** Exercise **
Please return only the lines from the one holding "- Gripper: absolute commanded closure" through the one holding "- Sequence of", exactly as they appear in the records below, both ends included.

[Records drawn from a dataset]

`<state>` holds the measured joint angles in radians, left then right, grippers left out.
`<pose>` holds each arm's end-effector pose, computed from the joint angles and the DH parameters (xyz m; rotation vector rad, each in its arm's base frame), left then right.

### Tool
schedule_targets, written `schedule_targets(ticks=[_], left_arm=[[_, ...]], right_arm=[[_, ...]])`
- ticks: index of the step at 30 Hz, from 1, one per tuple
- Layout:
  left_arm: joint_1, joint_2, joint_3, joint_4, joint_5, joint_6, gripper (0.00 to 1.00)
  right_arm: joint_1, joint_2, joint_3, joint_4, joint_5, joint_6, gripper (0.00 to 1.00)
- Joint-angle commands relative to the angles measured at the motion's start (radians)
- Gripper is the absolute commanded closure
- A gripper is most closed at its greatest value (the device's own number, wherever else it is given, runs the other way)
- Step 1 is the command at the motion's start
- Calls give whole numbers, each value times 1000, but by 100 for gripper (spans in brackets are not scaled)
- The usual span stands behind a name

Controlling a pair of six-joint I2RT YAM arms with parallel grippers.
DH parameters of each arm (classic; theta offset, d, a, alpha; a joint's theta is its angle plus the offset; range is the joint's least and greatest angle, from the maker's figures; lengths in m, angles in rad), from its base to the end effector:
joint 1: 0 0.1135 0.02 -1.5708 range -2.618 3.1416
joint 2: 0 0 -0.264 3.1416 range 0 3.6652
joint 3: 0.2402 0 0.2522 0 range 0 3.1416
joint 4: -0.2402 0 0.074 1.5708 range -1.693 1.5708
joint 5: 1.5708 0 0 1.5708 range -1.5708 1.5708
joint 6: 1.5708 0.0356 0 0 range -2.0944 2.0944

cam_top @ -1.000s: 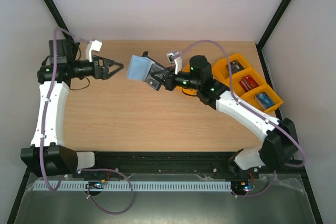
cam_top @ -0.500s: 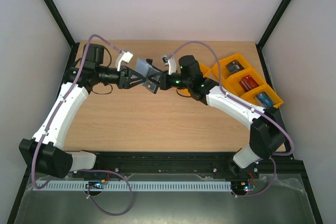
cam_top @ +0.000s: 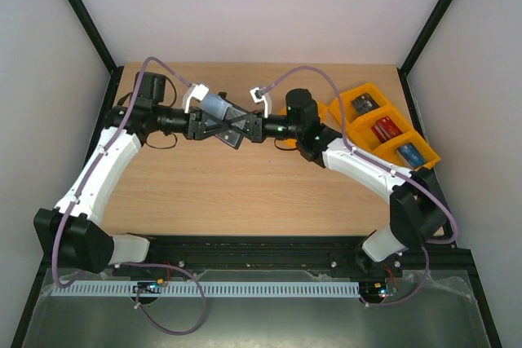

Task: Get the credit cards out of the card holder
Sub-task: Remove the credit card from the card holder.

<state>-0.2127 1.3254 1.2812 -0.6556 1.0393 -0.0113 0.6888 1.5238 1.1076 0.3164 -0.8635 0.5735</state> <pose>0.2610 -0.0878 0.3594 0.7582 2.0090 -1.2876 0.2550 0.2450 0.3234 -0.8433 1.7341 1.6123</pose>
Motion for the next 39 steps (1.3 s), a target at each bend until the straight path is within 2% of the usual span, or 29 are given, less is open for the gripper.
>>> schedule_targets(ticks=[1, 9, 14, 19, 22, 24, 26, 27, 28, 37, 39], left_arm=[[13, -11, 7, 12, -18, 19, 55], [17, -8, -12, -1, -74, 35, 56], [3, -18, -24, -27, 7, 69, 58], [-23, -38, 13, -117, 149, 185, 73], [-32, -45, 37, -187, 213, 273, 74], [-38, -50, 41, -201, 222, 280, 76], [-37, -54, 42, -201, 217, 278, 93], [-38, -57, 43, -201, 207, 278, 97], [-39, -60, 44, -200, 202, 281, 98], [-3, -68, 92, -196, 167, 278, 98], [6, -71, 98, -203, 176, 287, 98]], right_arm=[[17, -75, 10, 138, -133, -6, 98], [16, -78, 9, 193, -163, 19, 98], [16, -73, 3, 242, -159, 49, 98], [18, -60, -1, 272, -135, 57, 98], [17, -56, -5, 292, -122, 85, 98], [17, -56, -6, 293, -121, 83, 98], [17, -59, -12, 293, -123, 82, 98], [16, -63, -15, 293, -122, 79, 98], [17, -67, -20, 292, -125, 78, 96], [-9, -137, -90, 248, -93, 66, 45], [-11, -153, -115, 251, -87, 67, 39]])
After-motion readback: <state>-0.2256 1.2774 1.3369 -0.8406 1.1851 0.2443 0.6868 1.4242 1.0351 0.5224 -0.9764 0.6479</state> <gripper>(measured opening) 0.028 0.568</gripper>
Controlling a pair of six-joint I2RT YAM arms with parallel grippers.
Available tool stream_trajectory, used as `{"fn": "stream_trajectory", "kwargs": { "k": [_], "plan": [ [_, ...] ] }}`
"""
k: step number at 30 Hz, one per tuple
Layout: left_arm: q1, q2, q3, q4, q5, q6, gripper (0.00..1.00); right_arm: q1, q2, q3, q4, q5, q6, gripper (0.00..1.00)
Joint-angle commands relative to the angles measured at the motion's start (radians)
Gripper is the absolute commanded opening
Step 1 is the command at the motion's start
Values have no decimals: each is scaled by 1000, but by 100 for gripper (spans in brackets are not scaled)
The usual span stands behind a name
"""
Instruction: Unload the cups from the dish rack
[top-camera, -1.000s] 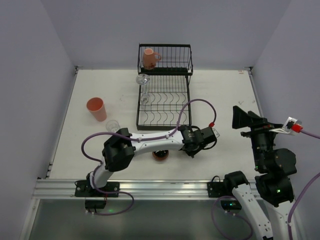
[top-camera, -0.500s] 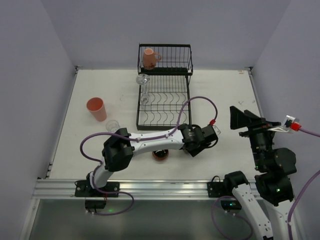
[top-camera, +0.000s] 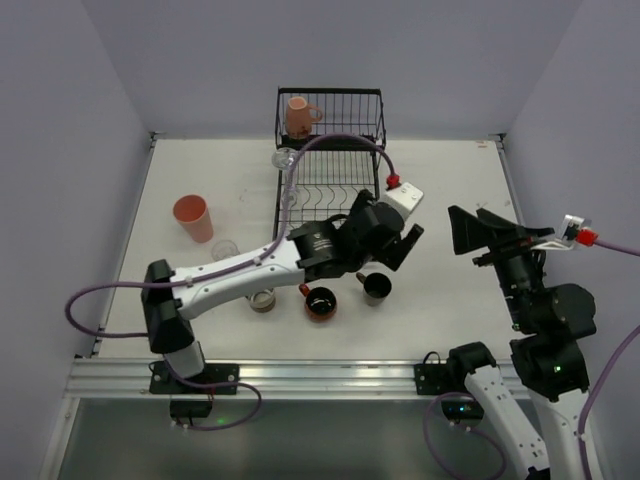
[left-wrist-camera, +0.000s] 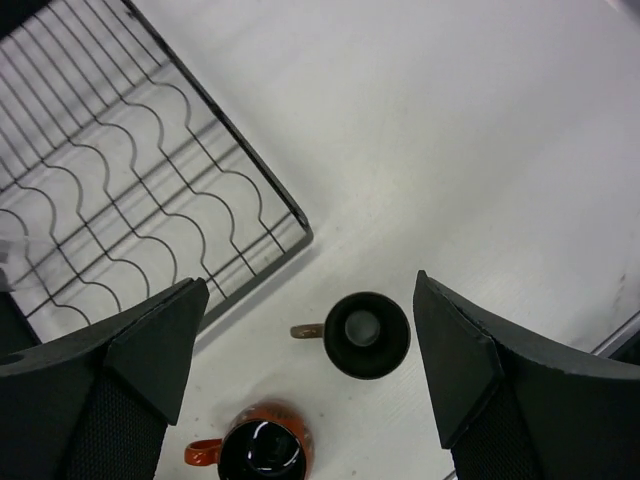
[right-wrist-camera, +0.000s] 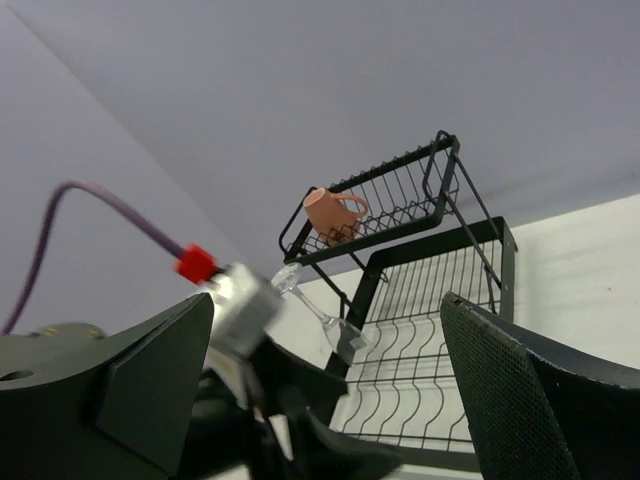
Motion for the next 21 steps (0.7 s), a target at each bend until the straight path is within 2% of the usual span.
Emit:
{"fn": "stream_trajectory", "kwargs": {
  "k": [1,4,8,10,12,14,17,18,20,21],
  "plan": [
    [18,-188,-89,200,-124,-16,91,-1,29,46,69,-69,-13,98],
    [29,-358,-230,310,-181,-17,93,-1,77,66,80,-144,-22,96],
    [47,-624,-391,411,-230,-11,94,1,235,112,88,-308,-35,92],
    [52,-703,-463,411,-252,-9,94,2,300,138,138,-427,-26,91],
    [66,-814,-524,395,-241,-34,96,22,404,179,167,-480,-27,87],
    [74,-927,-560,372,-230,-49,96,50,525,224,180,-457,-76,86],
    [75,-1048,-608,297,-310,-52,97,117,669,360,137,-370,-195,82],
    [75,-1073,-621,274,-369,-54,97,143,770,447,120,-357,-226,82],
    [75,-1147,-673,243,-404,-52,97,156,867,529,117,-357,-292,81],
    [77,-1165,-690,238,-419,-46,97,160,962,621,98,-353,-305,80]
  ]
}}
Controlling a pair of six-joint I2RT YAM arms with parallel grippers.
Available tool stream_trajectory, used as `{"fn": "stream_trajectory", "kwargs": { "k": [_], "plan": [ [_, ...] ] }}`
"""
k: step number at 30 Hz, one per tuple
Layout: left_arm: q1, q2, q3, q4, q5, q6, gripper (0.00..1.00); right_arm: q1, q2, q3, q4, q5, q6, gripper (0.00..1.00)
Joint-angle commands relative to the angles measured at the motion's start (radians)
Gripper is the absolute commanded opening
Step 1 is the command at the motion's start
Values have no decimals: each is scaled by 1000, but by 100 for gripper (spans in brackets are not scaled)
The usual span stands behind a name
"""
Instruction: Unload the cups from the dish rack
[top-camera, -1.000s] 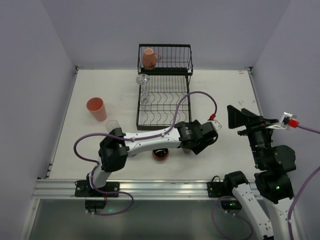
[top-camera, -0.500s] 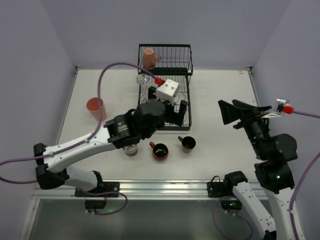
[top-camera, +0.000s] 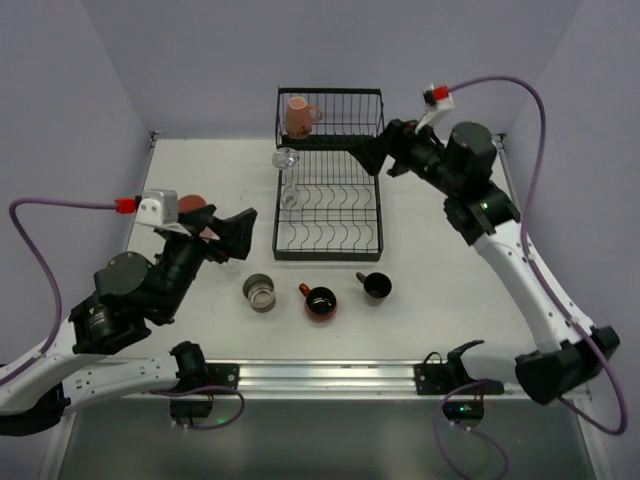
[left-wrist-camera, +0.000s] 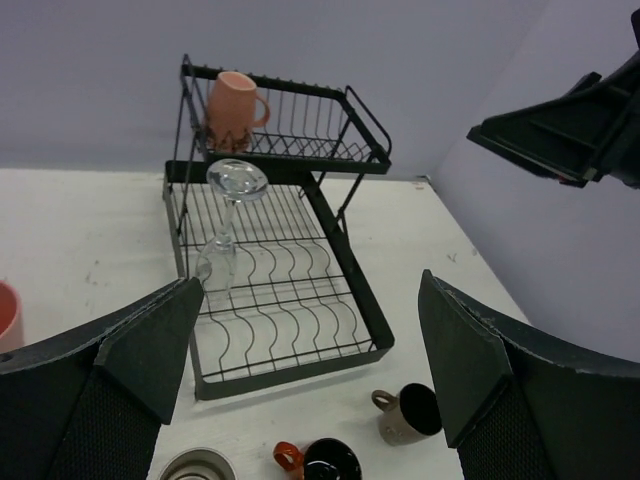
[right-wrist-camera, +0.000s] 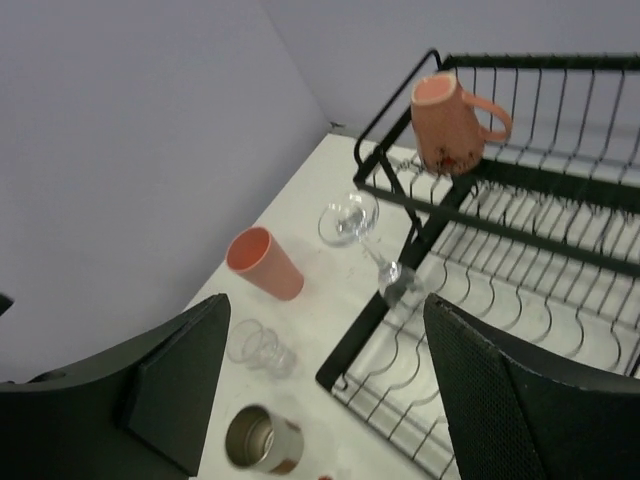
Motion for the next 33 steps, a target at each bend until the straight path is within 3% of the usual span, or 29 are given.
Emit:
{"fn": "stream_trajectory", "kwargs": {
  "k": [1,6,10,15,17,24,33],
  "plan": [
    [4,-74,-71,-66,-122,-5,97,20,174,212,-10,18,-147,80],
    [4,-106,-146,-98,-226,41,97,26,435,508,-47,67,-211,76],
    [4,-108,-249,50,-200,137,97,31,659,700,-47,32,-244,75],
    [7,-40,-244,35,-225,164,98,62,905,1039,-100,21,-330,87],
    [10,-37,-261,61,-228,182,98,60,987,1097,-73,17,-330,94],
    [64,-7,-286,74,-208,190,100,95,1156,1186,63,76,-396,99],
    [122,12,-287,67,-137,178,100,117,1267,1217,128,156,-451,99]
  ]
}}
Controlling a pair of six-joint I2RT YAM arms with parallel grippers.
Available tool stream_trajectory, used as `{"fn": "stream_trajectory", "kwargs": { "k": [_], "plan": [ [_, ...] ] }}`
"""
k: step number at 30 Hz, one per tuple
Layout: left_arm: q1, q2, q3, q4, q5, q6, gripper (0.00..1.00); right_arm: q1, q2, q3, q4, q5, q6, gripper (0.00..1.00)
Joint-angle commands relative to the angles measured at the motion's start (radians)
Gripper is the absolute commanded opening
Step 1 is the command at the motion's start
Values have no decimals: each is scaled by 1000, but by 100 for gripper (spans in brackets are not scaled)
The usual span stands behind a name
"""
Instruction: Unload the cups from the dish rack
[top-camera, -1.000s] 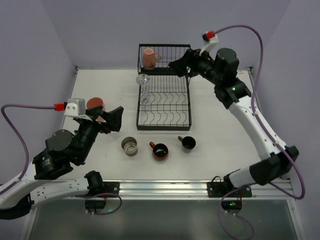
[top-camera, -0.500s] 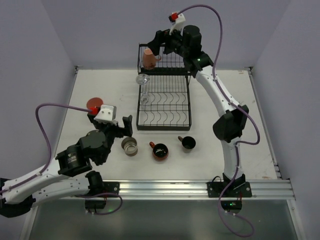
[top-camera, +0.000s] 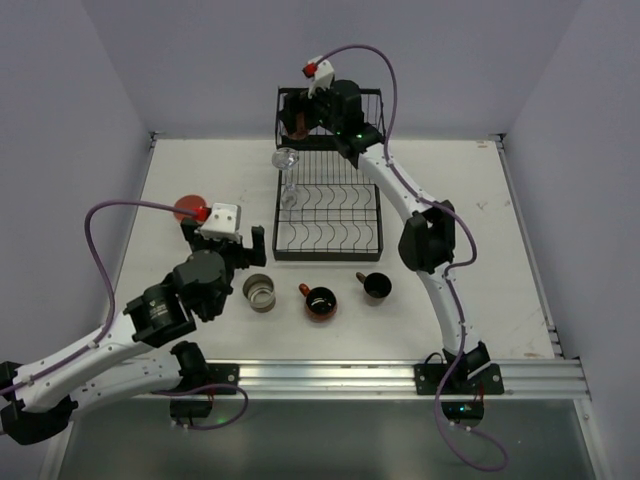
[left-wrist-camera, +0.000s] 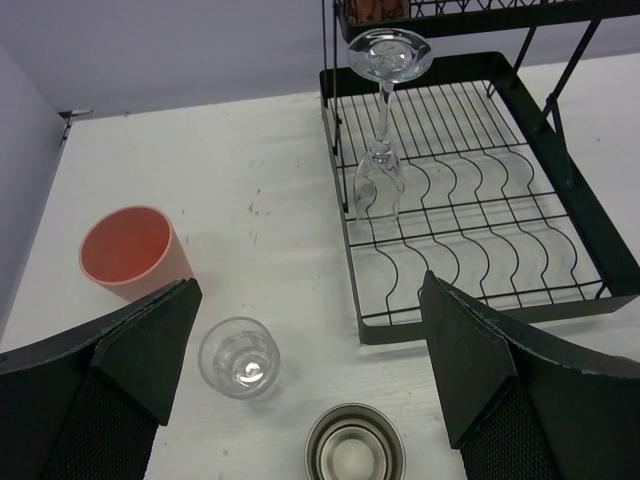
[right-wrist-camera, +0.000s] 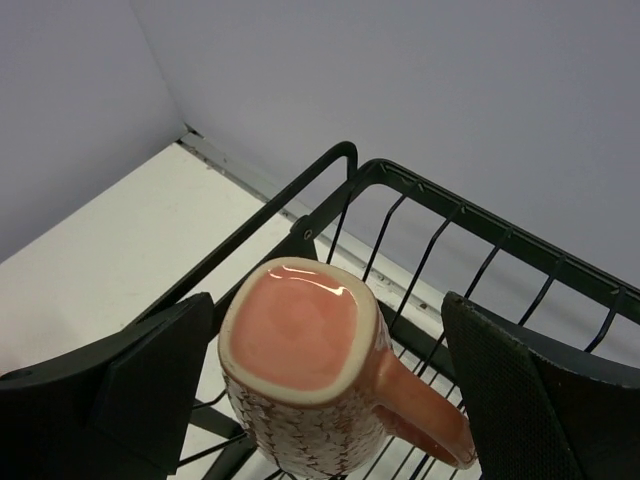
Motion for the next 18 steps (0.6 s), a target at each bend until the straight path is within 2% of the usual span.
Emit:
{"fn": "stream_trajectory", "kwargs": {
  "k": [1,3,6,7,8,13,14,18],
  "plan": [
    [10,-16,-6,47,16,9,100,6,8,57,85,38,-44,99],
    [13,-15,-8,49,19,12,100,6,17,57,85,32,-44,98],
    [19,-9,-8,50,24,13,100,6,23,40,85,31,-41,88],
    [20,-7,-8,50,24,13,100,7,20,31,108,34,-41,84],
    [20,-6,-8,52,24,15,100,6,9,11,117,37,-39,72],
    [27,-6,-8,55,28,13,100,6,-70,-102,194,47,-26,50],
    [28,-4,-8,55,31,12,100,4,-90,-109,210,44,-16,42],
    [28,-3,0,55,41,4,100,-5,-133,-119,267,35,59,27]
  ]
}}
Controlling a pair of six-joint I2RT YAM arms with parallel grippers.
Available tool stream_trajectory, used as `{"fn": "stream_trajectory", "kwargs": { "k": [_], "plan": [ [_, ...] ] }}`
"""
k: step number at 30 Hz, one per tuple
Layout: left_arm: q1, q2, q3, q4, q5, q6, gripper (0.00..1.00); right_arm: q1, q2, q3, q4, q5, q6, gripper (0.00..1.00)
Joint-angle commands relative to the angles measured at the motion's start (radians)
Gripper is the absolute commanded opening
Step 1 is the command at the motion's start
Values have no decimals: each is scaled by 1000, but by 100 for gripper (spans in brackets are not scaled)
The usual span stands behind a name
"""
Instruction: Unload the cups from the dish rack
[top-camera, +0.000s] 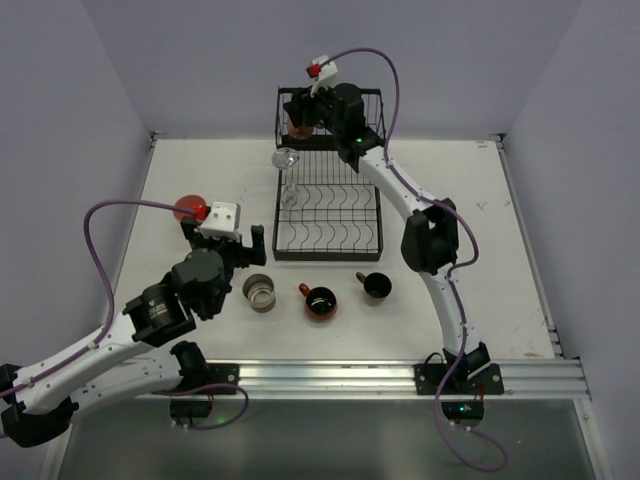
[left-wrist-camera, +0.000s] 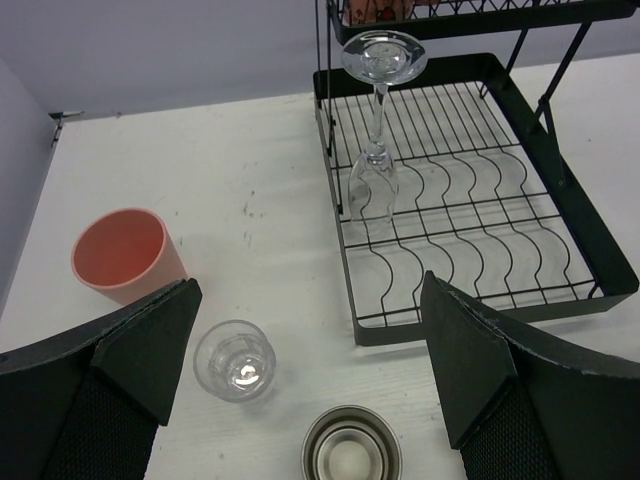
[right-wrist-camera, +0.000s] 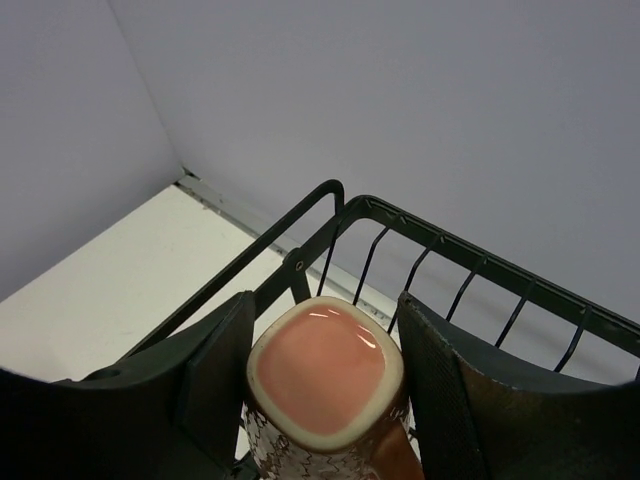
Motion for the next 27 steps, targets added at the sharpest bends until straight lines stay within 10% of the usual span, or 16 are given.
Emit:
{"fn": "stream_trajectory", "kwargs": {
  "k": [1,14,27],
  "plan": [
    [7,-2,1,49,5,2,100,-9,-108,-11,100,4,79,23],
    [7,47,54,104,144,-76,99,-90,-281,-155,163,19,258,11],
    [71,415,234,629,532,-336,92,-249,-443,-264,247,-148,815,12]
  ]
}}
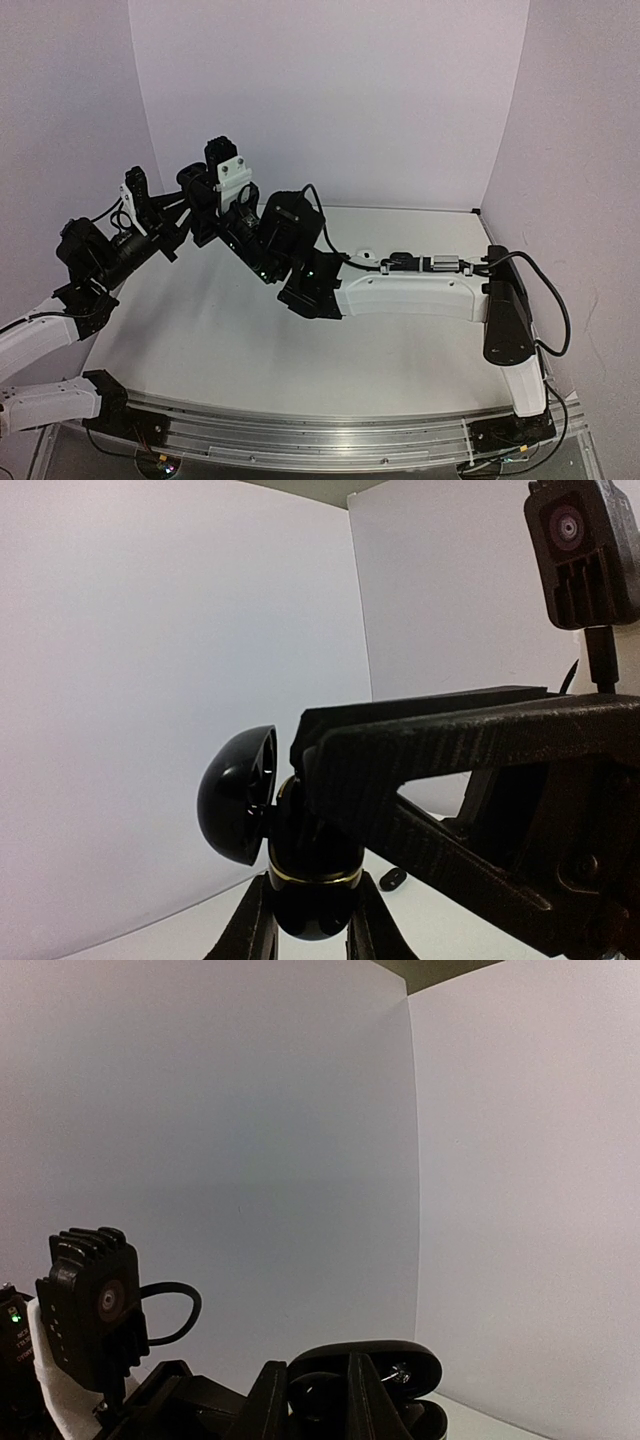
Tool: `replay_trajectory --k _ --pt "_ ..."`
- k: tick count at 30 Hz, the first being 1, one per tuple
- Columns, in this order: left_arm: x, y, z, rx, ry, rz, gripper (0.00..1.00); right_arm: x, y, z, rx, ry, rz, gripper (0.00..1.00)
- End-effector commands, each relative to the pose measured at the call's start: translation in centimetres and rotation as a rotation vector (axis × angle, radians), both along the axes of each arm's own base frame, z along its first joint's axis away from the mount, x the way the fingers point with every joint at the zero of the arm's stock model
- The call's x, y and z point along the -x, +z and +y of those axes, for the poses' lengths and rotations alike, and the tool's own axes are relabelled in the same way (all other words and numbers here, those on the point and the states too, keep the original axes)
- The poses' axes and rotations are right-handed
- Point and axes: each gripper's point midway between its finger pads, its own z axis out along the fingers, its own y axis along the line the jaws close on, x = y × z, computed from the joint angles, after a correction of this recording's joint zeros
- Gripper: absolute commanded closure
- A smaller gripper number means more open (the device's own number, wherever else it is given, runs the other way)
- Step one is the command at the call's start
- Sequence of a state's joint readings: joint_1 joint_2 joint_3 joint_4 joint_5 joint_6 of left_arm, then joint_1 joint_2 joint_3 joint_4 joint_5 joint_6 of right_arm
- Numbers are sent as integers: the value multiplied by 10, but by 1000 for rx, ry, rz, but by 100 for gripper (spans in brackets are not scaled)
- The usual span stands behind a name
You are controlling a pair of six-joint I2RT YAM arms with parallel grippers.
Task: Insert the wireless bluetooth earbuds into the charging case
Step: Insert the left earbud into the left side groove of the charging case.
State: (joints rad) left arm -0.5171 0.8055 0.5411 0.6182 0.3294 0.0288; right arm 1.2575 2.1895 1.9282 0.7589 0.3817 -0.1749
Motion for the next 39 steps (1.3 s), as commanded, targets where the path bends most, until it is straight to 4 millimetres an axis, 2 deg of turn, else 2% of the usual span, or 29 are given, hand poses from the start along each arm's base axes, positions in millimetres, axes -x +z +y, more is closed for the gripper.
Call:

** Output for this exercise **
- Gripper: absolute commanded closure
- A smaller gripper number means more open (the device's own number, wherever else it is given, runs the other way)
- Step one is the command at the call's start
- Sequence of a state's joint readings: joint_1 joint_2 joint_3 joint_4 joint_5 joint_6 of left_arm, then joint_1 joint_2 joint_3 joint_4 joint_5 joint_6 of right_arm

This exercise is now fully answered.